Rosyjska napaść na Ukrainę trwa nieustannie od ponad pół roku. Coraz częściej słychać doniesienia o tym, że sytuacja na froncie odwraca się na korzyść obrońców Kijowa, zaś Rosjanie zaczynają mieć ogromne kłopoty. "Sądzę, że obserwujemy początek końca Federacji Rosyjskiej w obecnym kształcie; musimy być na to przygotowani, ponieważ nie byliśmy gotowi na rozpad ZSRR" - ocenił w mediach społecznościowych emerytowany amerykański generał Ben Hodges, były dowódca wojsk USA w Europie.
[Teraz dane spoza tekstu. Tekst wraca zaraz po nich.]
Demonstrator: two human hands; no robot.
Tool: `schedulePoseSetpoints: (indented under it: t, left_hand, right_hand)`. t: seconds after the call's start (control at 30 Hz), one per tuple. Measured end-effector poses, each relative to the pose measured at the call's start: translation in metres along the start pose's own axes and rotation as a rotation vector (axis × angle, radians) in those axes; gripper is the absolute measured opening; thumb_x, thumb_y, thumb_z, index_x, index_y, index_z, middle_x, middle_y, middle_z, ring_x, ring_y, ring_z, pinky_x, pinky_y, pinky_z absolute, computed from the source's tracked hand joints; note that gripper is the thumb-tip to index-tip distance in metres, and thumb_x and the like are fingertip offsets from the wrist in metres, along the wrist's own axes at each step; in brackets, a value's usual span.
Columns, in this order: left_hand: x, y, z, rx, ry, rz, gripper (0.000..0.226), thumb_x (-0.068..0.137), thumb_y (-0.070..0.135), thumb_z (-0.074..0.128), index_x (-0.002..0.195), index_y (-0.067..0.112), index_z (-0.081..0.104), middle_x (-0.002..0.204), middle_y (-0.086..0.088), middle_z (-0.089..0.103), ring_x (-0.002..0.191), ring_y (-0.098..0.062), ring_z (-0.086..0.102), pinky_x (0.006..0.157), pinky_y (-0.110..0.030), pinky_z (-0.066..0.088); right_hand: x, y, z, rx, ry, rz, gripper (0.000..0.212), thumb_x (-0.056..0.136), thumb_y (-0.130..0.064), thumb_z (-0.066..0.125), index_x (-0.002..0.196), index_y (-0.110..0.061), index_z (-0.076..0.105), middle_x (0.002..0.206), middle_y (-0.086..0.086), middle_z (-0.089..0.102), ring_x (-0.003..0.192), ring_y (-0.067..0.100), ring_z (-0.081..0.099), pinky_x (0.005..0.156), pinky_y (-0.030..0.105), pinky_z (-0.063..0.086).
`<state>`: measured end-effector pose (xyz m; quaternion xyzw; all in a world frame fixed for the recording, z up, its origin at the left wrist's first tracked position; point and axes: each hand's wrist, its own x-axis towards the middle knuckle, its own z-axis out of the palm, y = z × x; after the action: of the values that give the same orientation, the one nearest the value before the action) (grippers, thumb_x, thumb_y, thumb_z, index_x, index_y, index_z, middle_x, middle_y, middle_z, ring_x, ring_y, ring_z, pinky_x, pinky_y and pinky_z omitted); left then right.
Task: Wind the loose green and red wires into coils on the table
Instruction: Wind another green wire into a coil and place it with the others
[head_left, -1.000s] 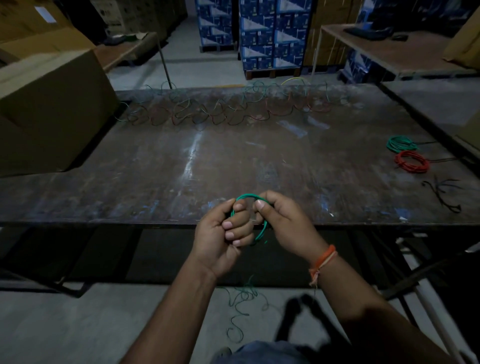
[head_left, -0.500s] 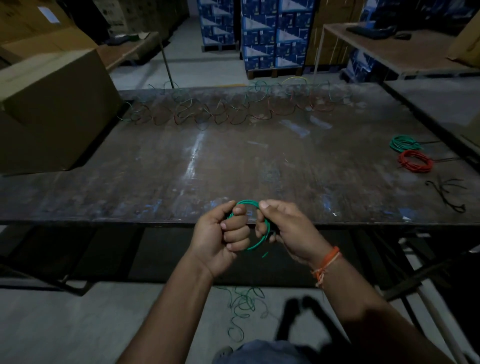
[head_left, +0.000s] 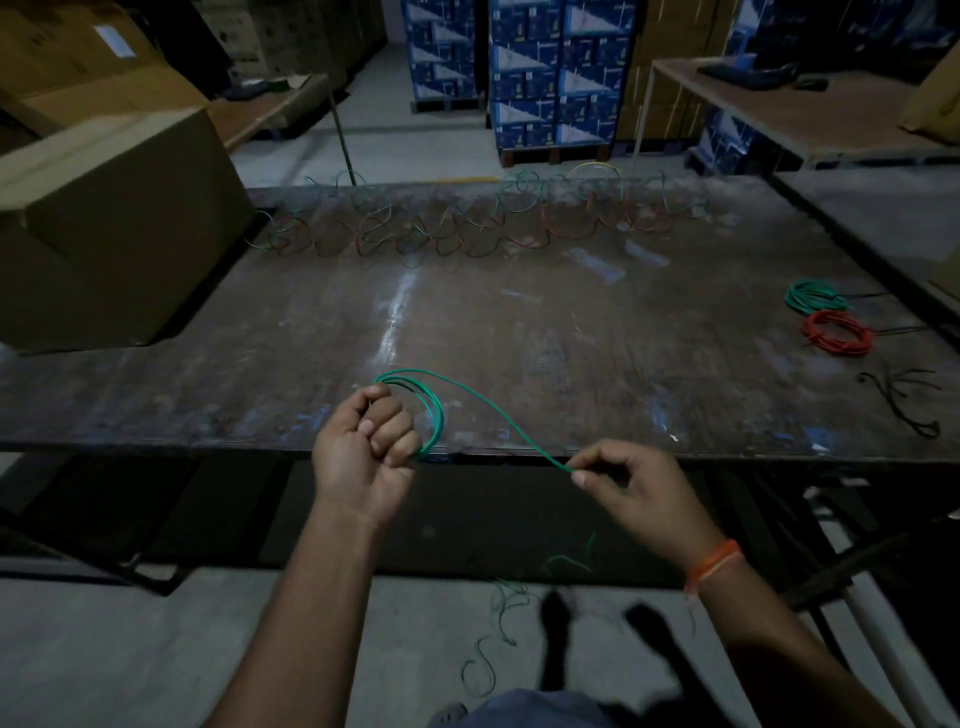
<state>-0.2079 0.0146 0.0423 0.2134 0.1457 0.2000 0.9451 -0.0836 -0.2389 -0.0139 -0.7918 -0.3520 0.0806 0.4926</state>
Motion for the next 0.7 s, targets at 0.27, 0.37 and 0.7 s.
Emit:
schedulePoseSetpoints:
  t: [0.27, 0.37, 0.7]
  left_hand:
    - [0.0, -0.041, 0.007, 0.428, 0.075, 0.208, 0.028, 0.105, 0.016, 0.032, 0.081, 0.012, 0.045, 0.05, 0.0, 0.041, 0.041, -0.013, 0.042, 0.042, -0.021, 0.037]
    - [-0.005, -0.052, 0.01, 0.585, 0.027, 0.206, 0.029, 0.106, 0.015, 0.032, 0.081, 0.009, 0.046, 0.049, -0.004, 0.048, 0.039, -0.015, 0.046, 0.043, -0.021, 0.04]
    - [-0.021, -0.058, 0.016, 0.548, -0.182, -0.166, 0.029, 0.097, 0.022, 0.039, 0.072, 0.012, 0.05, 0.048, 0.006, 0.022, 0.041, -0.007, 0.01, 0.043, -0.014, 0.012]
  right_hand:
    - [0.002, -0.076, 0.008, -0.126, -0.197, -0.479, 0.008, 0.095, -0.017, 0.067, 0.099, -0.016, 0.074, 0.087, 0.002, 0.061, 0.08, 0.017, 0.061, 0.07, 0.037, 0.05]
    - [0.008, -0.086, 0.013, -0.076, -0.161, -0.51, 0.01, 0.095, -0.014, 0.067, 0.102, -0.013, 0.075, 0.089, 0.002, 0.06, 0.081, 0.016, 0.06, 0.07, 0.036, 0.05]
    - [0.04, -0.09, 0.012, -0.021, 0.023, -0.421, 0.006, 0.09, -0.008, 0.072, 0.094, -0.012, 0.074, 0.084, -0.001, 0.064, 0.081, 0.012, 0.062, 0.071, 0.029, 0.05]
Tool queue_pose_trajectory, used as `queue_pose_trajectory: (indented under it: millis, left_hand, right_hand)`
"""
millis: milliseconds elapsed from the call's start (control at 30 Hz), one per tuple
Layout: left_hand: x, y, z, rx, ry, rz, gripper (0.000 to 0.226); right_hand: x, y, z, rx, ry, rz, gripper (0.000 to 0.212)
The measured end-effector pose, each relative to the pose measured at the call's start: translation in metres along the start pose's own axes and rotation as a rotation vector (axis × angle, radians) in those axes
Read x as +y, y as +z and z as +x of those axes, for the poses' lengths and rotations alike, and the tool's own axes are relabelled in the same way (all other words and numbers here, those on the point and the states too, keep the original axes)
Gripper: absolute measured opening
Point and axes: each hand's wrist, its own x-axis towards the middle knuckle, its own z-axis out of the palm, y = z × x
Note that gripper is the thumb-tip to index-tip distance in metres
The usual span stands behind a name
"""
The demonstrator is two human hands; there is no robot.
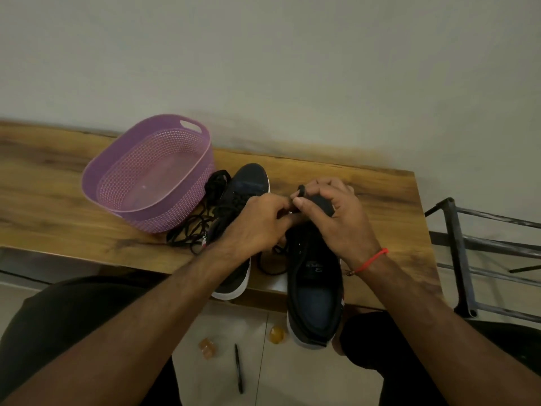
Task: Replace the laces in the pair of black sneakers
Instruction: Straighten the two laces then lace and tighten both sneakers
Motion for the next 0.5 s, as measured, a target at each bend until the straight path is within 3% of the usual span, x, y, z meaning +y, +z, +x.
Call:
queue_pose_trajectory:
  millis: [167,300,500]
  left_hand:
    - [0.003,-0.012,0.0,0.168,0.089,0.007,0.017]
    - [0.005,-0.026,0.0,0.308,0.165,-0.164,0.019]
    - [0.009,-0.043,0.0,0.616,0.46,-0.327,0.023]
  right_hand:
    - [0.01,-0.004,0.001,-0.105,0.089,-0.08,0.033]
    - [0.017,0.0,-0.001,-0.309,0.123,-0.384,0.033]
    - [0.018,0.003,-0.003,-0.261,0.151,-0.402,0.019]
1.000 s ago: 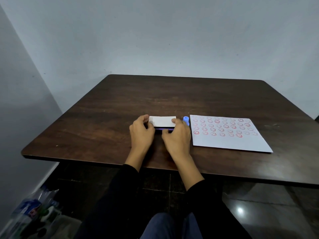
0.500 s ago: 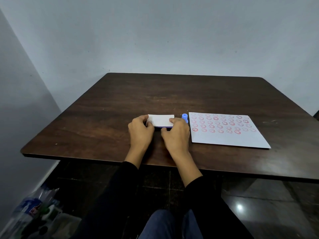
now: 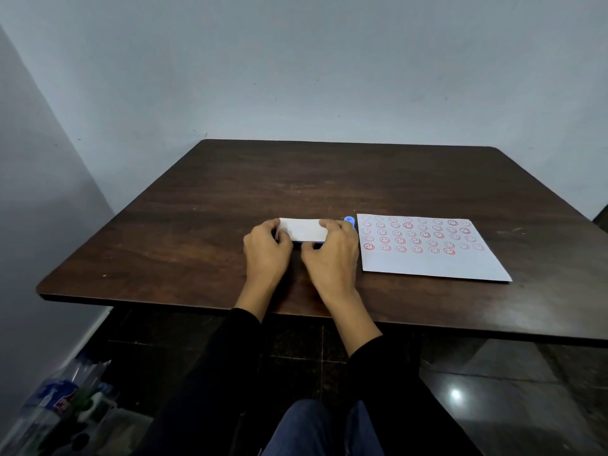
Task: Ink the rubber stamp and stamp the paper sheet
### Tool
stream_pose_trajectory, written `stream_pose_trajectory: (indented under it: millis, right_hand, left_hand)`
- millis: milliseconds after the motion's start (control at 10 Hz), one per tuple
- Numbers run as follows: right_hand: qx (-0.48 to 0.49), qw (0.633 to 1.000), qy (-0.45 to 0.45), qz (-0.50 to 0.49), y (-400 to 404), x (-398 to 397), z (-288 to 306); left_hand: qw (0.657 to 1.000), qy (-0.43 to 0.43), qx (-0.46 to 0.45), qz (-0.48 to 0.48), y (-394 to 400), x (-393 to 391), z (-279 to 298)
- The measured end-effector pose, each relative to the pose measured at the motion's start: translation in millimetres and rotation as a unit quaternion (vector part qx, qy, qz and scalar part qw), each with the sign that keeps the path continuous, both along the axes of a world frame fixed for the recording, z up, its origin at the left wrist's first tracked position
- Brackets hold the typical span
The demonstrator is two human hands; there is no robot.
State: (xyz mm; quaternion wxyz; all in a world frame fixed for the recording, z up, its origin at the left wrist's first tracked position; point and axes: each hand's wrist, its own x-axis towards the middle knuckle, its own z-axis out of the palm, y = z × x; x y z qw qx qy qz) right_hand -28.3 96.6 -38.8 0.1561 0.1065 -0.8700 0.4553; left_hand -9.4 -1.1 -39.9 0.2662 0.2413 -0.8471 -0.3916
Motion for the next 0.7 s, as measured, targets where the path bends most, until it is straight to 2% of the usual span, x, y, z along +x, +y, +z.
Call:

"Uważam, że cele wojenne Stanów Zjednoczonych w konflikcie (Kijowa z Moskwą - red.) powinny obejmować 'deimperializację' Rosji"
- napisał dalej Hodges.
I think that US war-aims for this conflict should include "de-imperialization" of Russia. It seems to me that we are seeing the beginning of the end of the Russian Federation as it looks today. We need to be prepared for this...we were not prepared for the end of the USSR. https://t.co/tXpx6m3KmU
— Ben Hodges (@general_ben) September 4, 2022
W trakcie swojej blisko 40-letniej kariery w siłach zbrojnych USA gen. Hodges zajmował dowódcze stanowiska m.in. podczas operacji w Iraku i Afganistanie. W latach 2014-17 sprawował funkcję dowódcy amerykańskich wojsk w Europie. Odszedł ze służby w 2018 roku, obecnie pracuje jako analityk w think tanku Center for European Policy Analysis (CEPA).